[Exercise] Repeat the lines from the one containing "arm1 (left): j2" through the last line of the data, exactly, pictures omitted.

»»

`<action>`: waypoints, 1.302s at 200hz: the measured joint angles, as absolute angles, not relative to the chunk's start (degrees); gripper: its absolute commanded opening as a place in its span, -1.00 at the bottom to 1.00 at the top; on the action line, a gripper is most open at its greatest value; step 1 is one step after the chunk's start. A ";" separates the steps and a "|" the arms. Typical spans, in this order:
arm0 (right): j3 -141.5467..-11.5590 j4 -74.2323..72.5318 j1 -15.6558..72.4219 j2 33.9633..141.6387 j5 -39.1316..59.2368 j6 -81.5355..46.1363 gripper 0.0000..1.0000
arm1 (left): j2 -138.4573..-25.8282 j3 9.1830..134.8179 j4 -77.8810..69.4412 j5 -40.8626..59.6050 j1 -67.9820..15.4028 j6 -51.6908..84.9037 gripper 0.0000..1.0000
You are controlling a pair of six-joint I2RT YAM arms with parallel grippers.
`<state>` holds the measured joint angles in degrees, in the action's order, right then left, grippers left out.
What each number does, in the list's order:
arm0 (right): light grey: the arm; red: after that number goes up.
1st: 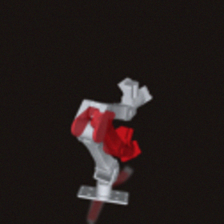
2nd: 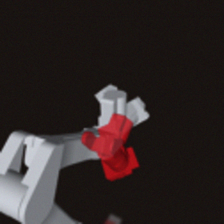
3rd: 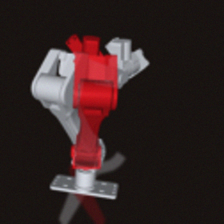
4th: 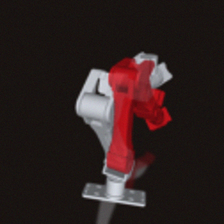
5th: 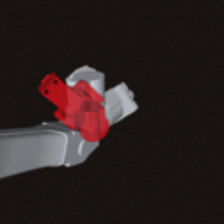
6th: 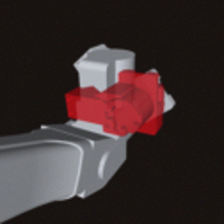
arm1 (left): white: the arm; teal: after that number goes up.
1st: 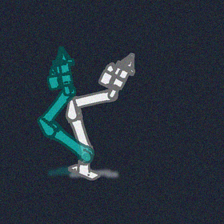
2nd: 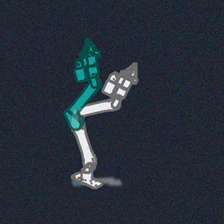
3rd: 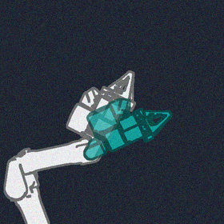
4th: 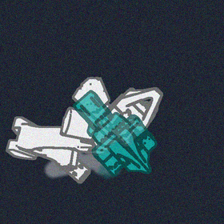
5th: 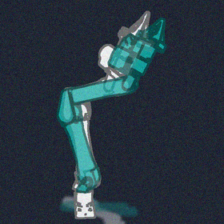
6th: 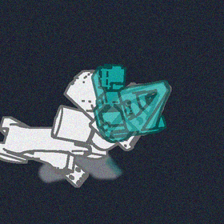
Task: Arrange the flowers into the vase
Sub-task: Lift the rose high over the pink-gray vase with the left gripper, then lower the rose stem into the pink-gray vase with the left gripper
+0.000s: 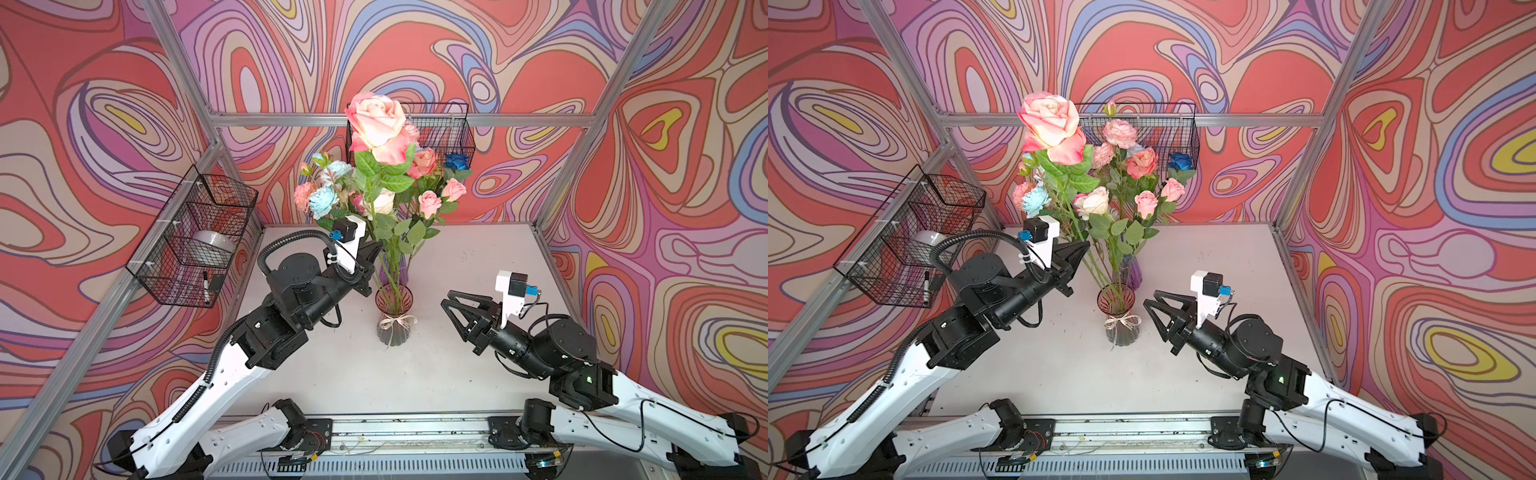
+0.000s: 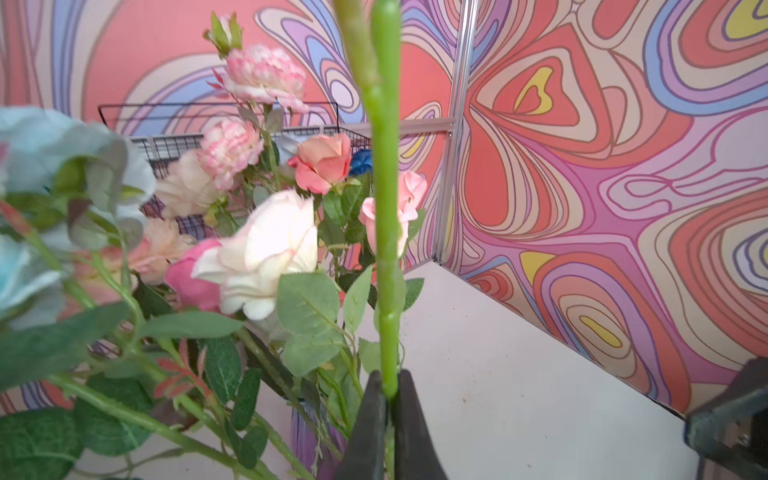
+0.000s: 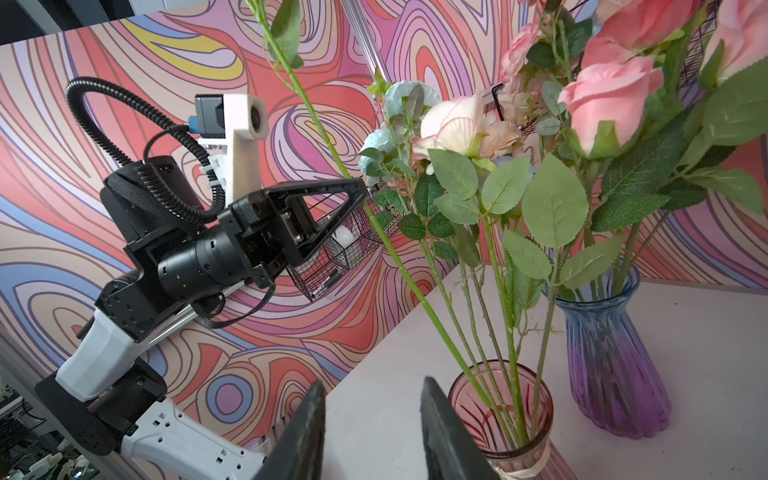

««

[Reply to the exercise]
arm1 (left): j2 -138.4573..-25.8282 j3 9.1830..134.8179 j4 -77.8810..69.4412 j5 -40.8626..59.6050 j1 -67.9820..15.4028 j6 -51.6908..84.9037 gripper 0.0000..1.0000
You are controlling a pair of six-joint I2RT YAM arms with parallel grippers.
`<state>` holds the measured joint angles in degrees, in the action's order, right then left, grippers left out.
What each number does, in the list's order:
arm0 (right): light grey: the arm; red: after that number goes up.
1st: 
2nd: 
3rd: 
4th: 
5th: 
6th: 
arm1 (left): white: the arm; teal: after that number goes up.
1st: 
2nd: 
3rd: 
4th: 
5th: 
6th: 
Task: Arrange the flowers into the vase
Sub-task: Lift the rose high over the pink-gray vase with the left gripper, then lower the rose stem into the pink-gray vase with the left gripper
+0.000s: 
+0.000s: 
+0.000s: 

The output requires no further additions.